▶ **WHAT NEEDS TO BE DONE**
When you reply, transcribe every line of the data below exactly.

▼

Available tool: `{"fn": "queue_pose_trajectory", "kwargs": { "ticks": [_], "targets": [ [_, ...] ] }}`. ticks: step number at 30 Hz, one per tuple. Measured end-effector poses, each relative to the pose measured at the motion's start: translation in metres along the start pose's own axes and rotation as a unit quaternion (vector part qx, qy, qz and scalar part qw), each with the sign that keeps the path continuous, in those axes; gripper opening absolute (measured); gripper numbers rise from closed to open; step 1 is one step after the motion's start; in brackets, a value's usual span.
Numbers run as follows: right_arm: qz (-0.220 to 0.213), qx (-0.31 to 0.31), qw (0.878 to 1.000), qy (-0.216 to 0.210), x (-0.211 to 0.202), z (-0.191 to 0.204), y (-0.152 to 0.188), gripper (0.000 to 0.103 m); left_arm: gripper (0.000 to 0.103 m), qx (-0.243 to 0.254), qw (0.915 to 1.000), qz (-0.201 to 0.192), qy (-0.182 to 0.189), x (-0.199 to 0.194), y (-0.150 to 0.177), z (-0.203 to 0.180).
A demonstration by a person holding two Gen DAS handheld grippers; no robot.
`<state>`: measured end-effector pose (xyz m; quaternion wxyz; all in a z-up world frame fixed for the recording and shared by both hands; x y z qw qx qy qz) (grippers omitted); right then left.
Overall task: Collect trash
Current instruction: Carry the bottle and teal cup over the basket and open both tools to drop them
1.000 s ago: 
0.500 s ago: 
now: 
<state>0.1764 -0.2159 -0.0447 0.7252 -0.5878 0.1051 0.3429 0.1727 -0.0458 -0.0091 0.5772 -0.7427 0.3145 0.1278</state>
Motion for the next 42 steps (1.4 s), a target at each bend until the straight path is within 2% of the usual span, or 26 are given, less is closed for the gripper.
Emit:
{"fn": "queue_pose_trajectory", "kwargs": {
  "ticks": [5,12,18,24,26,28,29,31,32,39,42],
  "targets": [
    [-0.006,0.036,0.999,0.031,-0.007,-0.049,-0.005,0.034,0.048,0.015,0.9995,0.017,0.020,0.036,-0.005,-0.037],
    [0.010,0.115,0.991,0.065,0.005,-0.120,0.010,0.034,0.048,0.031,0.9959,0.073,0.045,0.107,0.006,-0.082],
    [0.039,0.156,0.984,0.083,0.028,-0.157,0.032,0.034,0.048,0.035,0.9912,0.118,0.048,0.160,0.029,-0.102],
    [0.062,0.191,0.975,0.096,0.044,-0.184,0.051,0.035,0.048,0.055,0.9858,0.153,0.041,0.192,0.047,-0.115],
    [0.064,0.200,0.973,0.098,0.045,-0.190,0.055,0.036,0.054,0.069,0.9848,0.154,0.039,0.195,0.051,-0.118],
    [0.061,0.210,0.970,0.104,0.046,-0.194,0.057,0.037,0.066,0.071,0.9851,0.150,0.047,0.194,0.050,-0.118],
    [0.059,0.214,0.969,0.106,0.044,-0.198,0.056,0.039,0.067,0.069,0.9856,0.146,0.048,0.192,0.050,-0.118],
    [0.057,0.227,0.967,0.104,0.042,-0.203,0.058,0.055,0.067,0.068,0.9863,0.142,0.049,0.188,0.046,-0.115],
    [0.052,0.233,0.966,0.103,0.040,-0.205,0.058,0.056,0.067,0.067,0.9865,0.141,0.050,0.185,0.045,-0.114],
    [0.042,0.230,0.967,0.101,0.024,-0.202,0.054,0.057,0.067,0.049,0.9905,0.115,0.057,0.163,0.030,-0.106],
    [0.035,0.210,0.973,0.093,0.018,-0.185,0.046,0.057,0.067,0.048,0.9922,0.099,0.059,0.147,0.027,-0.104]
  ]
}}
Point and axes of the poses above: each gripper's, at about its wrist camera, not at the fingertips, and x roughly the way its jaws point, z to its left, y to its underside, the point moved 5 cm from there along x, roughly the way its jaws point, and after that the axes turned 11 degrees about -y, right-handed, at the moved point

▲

▶ **COMPLETED EXERCISE**
Available tool: `{"fn": "queue_pose_trajectory", "kwargs": { "ticks": [_], "targets": [ [_, ...] ] }}`. ticks: step number at 30 Hz, one per tuple. Measured end-effector poses, each relative to the pose measured at the motion's start: translation in metres along the start pose's own axes and rotation as a unit quaternion (vector part qx, qy, qz and scalar part qw), each with the sign that keeps the path continuous, in those axes; gripper opening absolute (measured); gripper numbers rise from closed to open; step 1 is one step after the motion's start; in brackets, a value's usual span.
Numbers run as follows: right_arm: qz (-0.220 to 0.213), qx (-0.31 to 0.31), qw (0.878 to 1.000), qy (-0.216 to 0.210), x (-0.211 to 0.202), z (-0.191 to 0.204), y (-0.152 to 0.188), gripper (0.000 to 0.103 m); left_arm: gripper (0.000 to 0.103 m), qx (-0.243 to 0.254), qw (0.915 to 1.000), qz (-0.201 to 0.192), qy (-0.182 to 0.189), x (-0.199 to 0.194), y (-0.150 to 0.177), z (-0.203 to 0.180).
A demonstration by a person holding two Gen DAS handheld grippers; no robot.
`<state>`: measured end-effector pose (xyz m; quaternion wxyz; all in a z-up world frame fixed for the recording and shared by both hands; x y z qw qx qy qz) (grippers omitted); right then left.
Overall task: Collect trash
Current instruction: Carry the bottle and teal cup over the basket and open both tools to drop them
1.000 s ago: 
0.500 s ago: 
now: 
<state>0.1764 -0.2159 -0.0447 0.7252 -0.5878 0.1051 0.3429 0.1727 -0.0458 -0.0091 0.5772 -0.7427 0.3145 0.1278</state>
Motion for the next 42 steps (1.4 s), a target at each bend until the straight path is within 2% of the usual span, or 26 are given, less is closed for the gripper.
Emit:
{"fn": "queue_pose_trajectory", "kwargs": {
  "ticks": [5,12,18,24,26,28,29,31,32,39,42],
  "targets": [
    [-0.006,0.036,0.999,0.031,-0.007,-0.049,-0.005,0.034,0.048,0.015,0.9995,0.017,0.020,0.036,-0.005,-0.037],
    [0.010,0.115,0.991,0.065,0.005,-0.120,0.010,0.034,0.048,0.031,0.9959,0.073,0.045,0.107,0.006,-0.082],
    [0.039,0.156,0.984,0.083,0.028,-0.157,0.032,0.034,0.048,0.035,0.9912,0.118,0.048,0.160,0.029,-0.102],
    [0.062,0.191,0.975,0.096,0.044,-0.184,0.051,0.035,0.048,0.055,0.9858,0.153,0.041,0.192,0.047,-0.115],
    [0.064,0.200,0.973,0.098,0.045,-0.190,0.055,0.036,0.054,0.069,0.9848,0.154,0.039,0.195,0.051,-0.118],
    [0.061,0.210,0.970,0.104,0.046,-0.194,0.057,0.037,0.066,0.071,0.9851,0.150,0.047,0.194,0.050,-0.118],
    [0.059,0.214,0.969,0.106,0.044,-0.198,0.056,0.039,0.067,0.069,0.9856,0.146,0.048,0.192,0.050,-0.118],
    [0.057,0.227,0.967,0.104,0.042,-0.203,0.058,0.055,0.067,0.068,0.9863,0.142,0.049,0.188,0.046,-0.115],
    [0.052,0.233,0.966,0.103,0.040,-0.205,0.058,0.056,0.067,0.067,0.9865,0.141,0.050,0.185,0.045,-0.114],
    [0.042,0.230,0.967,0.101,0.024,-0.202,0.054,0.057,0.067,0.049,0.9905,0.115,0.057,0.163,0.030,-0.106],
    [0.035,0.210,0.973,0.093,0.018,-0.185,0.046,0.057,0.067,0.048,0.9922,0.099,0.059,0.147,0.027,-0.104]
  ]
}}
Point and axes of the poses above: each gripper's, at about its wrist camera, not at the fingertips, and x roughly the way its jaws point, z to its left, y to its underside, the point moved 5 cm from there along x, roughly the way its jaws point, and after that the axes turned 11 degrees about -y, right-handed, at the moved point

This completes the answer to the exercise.